■ **EXERCISE INSTRUCTIONS**
Within the records, find every line that includes the word "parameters" and copy it.

■ **INPUT DATA**
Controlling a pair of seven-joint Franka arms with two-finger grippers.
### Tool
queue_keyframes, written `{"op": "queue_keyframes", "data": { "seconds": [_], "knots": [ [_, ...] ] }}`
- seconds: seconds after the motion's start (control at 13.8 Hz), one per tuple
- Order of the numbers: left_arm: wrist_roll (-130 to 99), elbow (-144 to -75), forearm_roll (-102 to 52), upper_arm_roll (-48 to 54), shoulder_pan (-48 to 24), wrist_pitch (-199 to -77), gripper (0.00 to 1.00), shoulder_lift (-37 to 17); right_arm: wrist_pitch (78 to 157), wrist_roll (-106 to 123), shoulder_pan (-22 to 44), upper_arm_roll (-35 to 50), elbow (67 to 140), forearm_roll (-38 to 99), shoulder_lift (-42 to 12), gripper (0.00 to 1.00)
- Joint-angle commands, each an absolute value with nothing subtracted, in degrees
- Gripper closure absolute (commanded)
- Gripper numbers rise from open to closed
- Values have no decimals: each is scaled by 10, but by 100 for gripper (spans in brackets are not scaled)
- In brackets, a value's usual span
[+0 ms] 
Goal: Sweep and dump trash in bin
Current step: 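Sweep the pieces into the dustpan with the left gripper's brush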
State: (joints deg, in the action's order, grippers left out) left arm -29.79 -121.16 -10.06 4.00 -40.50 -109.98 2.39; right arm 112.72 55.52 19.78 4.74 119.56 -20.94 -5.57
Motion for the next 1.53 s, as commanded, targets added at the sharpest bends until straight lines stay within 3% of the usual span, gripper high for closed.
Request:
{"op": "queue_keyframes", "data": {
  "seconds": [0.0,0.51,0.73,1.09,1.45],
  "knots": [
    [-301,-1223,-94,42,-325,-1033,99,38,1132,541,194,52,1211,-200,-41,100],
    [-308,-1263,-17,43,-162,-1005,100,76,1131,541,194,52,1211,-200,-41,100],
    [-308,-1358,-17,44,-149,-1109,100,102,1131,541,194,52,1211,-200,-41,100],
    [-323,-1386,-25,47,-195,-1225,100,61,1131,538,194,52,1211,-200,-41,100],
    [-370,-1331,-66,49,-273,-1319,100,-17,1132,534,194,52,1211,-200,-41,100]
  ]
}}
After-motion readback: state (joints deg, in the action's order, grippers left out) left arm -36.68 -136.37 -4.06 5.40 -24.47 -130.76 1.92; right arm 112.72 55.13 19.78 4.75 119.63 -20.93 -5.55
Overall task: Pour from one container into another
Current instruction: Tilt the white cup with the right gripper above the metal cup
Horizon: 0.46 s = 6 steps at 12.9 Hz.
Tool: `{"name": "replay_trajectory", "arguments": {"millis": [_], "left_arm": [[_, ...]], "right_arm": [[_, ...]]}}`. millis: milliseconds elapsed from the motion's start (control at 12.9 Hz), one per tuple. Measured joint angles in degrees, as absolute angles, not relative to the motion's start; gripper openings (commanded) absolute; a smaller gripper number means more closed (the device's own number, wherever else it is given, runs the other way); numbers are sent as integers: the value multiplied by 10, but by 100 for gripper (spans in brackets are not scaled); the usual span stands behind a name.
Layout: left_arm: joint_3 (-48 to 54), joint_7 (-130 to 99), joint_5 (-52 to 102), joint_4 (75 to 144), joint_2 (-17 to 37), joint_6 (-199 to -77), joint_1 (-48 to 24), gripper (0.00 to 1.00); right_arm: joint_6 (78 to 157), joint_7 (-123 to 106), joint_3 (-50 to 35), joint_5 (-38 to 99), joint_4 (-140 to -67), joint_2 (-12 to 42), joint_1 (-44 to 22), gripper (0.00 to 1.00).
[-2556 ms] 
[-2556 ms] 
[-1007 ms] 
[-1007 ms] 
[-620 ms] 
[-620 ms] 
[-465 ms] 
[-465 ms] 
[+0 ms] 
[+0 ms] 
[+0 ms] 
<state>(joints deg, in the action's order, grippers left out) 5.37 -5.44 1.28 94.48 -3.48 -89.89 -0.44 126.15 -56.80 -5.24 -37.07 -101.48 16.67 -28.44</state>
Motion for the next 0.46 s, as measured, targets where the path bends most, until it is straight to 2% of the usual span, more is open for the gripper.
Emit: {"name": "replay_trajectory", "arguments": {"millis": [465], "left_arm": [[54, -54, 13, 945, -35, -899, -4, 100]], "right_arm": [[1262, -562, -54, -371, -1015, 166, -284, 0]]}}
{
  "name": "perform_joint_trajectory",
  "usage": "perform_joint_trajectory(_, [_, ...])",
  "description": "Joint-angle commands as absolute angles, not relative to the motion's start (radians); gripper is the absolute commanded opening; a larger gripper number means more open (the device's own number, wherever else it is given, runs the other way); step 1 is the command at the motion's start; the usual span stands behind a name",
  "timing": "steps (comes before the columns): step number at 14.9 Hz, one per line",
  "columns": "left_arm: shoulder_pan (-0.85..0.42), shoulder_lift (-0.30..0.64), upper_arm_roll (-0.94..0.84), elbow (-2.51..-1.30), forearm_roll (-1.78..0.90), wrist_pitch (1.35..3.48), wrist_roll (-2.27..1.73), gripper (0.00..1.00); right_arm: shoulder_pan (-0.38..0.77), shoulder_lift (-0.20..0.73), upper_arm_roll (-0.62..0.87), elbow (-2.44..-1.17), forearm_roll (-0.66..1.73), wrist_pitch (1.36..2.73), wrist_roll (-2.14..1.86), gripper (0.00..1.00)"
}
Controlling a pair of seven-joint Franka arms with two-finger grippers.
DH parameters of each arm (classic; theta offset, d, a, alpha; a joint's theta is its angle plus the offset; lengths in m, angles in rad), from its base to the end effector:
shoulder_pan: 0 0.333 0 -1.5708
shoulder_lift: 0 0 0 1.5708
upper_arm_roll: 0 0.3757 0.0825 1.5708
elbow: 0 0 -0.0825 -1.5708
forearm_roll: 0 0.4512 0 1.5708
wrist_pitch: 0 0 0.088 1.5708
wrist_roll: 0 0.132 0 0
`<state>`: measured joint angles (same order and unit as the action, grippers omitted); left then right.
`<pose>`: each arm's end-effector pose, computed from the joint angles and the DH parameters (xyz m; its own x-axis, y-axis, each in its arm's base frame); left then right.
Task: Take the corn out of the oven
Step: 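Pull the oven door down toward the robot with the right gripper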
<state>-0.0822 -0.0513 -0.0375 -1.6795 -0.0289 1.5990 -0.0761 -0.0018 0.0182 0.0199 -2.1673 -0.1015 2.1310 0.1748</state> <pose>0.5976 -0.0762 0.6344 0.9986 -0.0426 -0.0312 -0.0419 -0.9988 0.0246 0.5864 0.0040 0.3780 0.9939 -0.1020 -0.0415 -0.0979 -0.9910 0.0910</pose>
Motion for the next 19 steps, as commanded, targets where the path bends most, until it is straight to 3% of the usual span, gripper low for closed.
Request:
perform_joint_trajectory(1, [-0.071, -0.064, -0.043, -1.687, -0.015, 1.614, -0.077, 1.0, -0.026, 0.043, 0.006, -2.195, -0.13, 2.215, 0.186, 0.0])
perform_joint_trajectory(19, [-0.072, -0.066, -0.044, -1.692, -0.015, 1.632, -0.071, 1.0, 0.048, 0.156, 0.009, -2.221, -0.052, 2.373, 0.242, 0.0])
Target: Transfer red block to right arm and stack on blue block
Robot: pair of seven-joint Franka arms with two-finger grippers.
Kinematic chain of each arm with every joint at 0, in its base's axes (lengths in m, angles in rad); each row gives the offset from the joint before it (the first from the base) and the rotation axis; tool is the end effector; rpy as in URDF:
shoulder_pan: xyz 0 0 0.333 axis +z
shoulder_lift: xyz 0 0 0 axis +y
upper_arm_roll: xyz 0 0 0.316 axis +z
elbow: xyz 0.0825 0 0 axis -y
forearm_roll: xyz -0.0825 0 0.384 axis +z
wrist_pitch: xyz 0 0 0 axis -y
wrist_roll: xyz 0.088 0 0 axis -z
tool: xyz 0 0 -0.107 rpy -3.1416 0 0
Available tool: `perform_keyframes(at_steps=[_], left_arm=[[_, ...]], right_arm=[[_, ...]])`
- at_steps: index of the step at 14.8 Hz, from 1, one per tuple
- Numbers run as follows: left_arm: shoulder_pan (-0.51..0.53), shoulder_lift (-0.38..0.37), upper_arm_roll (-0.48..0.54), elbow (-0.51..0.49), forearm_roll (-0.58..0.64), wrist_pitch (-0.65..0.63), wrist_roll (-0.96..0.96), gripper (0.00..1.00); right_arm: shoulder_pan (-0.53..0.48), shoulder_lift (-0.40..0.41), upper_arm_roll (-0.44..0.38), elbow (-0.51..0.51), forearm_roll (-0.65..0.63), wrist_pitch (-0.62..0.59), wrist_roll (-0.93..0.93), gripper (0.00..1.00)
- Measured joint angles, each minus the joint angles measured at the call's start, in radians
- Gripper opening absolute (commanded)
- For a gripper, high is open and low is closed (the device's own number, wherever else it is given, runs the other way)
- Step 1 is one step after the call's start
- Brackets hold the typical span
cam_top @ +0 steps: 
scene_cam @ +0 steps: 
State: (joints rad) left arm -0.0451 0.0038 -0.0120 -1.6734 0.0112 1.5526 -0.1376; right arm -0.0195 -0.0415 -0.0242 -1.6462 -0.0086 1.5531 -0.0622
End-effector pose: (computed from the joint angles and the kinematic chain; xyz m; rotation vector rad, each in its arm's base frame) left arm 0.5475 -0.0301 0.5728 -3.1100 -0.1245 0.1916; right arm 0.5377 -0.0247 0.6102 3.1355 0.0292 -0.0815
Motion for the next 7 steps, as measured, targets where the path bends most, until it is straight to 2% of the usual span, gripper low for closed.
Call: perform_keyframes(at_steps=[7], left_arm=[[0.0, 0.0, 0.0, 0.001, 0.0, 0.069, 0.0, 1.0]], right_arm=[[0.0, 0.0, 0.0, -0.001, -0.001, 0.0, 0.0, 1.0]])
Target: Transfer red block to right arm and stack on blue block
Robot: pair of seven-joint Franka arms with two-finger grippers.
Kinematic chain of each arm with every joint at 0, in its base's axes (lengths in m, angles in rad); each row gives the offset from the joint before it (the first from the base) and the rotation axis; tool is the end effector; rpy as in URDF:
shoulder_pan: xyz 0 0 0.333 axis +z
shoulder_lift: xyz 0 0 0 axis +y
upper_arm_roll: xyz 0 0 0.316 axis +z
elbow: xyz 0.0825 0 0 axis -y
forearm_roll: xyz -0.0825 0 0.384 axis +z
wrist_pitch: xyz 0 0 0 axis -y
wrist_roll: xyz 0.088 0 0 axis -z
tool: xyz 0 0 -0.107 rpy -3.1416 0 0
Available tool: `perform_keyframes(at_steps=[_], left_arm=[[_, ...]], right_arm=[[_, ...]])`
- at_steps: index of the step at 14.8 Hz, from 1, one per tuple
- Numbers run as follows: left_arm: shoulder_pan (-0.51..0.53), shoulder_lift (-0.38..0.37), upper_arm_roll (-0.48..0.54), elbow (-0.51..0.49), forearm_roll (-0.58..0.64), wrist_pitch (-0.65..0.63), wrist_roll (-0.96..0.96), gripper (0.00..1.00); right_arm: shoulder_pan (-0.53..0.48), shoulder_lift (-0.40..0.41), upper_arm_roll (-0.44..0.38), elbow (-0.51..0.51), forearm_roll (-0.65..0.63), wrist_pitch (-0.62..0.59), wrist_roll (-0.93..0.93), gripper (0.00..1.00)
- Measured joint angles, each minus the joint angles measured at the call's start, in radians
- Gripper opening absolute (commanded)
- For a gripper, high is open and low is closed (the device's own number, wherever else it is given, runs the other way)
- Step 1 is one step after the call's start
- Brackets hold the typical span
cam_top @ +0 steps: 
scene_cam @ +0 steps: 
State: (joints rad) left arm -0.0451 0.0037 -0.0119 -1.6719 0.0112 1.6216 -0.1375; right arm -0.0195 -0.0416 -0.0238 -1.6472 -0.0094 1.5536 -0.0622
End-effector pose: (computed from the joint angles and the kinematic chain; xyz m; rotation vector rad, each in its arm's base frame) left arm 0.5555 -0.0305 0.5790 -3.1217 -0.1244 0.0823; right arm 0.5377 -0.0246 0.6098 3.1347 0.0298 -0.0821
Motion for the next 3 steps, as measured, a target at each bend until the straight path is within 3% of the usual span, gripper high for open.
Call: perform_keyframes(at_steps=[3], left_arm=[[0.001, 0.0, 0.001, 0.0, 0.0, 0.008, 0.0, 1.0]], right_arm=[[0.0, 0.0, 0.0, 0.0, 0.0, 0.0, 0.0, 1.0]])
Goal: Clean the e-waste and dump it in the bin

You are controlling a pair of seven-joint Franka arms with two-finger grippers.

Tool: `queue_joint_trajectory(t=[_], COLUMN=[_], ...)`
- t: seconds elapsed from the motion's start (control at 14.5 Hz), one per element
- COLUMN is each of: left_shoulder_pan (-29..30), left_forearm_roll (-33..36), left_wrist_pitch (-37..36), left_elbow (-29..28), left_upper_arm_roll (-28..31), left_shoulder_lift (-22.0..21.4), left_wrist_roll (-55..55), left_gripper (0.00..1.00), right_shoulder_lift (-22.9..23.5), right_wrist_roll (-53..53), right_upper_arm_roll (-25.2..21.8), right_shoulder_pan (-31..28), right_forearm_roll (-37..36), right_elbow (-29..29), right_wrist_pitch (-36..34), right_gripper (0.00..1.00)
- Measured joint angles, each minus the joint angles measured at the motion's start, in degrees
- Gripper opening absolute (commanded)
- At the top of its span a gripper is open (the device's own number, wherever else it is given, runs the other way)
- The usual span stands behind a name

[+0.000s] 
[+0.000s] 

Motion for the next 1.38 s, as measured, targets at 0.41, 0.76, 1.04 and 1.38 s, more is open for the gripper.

■ **RESULT FOR THIS EXERCISE**
DH parameters of each arm (classic; theta offset, d, a, alpha; a joint's theta is its angle plus the offset; lengths in m, angles in rad), from its base to the end effector:
`<pose>`: each arm's end-effector pose, computed from the joint angles and the DH parameters (xyz m; its own x-axis, y-axis, each in its arm's base frame); left then right.

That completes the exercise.